Renzi che lo sostituì dopo la breve parentesi più controllata di Letta, ha dilapidato decine di miliardi col bonus di 80 euro ai lavoratori dipendenti: un modo neppure tanto nascosto di mettere a carico del bilancio dello stato una quota non piccola dei salari che dovrebbero essere pagati dalle aziende.
i bonus edilizi – che vanno a favore dei proprietari, e quindi non proprio della parte più disagiata della popolazione – hanno raggiunto oggi l’incredibile percentuale del 110%, che è come dire che lo stato regala miglioramenti sostanziali del loro parco immobiliare ai proprietari più disposti a sfidare i cavilli infiniti della burocrazia, e neppure col limite della prima casa.

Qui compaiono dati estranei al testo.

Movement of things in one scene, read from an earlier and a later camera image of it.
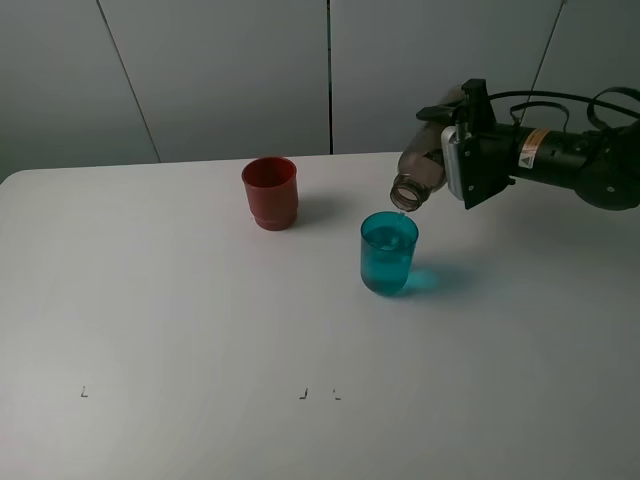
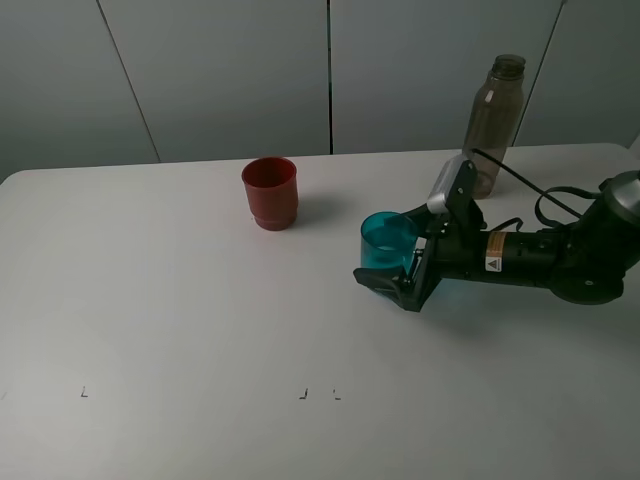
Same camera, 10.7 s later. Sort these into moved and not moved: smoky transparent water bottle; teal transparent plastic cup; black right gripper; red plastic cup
Moved: smoky transparent water bottle; black right gripper
Not moved: red plastic cup; teal transparent plastic cup

siamo arrivati, dopo mille provvedimenti a favore dell’acquisto di nuove automobili, alla barzelletta vivente del bonus monopattino; non manca quello tv, quello cultura, l’assegno ai 18enni per le spese culturali, cioè per andare al cinema, e poco manca che a breve compaia anche qualche bonus discoteca; intanto siamo arrivati allo sconto sulla spesa, non del supermercato, ma dello stato, purché fatta col bancomat, con la scusa della lotta all’evasione, ma in realtà per favorire le banche.
fra tutti ha suscitato critiche feroci sui media padronali soltanto il reddito di cittadinanza, a favore di chi ne aveva effettivamente bisogno; cioè, fra tutte le misure di spesa, l’unica socialmente giustificata.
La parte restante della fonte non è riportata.